Tous les éléments étaient là, mais l’identité n’a pas été « invivable ». Il y a eu des « pratiques dans lesquelles le prolétariat, contre le capital, n’accepte plus son existence comme classe de ce mode de production, sa propre existence, sa propre définition sociale » (TC 20, p.11) : les débordements de plus en plus attractifs révélant une porosité certaine avec le syndicalisme et se pervertissant réciproquement ; le « Nous ne revendiquons rien » ou le « Il n’y a plus rien à revendiquer » ; le jeu entre les revendications sectorielles et le refus général de la Loi travail qui renvoie les premières à la centralité de l’illégitimité de la revendication et fait qu’elles ne prennent pas ; le piège se refermant sur le syndicalisme ; l’évacuation de fait de la question de la violence (on peut toujours en parler…).
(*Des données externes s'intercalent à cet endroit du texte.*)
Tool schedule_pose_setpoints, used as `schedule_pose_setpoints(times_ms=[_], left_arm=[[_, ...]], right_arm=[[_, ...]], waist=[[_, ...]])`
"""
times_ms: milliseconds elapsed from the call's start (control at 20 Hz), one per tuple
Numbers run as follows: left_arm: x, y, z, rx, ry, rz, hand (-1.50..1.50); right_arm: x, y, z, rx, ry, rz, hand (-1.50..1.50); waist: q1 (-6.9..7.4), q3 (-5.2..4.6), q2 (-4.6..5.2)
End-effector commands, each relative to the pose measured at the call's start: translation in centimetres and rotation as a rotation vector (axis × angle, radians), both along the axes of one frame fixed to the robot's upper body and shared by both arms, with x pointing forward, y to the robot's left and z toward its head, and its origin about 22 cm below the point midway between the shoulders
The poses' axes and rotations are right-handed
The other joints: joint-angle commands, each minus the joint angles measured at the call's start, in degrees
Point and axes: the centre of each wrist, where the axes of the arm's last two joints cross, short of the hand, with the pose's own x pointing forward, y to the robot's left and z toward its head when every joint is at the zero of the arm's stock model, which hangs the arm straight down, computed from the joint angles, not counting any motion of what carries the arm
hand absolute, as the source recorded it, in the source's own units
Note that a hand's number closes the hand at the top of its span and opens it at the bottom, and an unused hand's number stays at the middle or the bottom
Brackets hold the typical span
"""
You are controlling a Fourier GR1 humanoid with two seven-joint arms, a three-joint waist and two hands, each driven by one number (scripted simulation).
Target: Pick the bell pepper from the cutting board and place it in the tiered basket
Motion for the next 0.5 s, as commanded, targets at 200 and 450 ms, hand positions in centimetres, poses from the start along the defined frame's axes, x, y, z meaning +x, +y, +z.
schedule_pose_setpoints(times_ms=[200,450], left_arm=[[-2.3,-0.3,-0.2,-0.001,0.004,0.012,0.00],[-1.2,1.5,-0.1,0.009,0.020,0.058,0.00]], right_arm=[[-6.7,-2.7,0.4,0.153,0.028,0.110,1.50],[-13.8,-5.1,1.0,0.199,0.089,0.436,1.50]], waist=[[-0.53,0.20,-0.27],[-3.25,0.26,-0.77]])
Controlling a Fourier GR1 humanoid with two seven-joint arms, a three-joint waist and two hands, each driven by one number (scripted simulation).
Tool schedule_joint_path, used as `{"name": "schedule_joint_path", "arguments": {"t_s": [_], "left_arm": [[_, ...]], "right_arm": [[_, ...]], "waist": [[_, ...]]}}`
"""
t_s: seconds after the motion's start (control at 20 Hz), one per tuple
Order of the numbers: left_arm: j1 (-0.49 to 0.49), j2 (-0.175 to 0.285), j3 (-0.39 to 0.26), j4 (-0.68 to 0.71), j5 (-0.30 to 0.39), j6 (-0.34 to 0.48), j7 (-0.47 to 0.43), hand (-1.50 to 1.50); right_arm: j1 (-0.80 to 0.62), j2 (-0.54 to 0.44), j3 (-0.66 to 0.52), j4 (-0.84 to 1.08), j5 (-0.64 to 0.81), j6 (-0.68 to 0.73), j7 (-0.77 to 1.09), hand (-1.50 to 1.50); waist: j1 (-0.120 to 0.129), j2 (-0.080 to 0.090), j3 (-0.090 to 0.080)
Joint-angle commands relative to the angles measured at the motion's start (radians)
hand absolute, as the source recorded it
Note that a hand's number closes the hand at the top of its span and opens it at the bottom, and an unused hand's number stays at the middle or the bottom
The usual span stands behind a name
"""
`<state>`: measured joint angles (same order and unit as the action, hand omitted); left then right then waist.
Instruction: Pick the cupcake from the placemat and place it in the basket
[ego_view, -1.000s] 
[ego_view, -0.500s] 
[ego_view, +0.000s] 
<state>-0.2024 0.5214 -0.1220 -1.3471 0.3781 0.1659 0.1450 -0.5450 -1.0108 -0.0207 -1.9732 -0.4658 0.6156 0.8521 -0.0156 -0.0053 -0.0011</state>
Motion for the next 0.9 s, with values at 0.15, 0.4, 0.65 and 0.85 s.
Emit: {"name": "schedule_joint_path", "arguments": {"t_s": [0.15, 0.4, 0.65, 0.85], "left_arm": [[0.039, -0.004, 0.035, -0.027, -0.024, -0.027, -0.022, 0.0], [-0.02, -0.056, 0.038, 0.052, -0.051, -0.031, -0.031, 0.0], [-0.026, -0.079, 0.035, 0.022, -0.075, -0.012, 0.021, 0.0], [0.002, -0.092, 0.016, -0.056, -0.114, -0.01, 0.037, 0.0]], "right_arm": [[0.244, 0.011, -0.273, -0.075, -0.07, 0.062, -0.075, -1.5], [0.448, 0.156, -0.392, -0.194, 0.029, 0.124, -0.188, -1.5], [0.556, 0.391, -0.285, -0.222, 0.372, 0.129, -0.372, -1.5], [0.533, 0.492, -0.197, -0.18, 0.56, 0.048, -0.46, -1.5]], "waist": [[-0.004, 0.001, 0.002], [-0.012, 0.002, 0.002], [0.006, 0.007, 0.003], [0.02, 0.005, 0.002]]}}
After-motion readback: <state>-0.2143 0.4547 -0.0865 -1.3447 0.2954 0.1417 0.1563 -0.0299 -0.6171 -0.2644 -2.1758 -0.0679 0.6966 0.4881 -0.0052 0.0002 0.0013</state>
Mais tout est resté imbriqué dans une sorte d’autocritique du mouvement qui a été aussi bien sa dynamique que sa limite et ce n’est qu’ainsi que l’illégitimité a été « revendiquée » de par le jeu entre abstraction et syndicalisme mais sans sortir de ce jeu. « La lutte ne sait pas trop quoi faire d’elle-même » écrivai-je dans le premier texte.

Parce que dans ce mouvement tout est resté imbriqué comme une autocritique de lui-même, aucun élément ne s’est hissé au niveau de « faire unité ». Les « têtes de manif », le positionnement de SUD, le solo de la CGT, les luttes sectorielles, les Nd, les AG de grévistes, les « interpros », tout dans ce mouvement semble être toujours « en marge » : les grèves n’en sont pas et les blocages ne bloquent rien. De ces « marges » est né un jeu de rôle dans lequel la militance s’est caricaturée elle-même : le cgtiste est la classe ouvrière, le volontaire de tête de manif, l’ingouvernable, le participant des Nd, la subjectivité, chacun a été une abstraction de lui-même. L’identité ouvrière est bien finie. Pris dans sa totalité, au travers de la relation entre ses éléments, ce mouvement est une continuelle autocritique de lui-même en tant que mouvement revendicatif et dans son existence même de mouvement revendicatif. L’autocritique a été de fait dans le témoignage de tout un monde de la lutte qui ne pèse plus grand-chose et dans le témoignage de tout un monde de la « non-lutte », pour l’instant, qui est déterminant. Tout le monde a couru après ce monde, tout le monde sauf la CGT qui reste dans ses bastions avec une combativité qu’elle espère contrôler toujours au nom de la respectabilité d’ouvriers en mesure dit-on de « paralyser le pays ». Ce monde, c’est le 93 pour Nd Paris, ce sont les quartiers Nord pour Nd Marseille, ce sont ceux qui travaillent déjà dans les conditions de la Loi et les « inoccupés ».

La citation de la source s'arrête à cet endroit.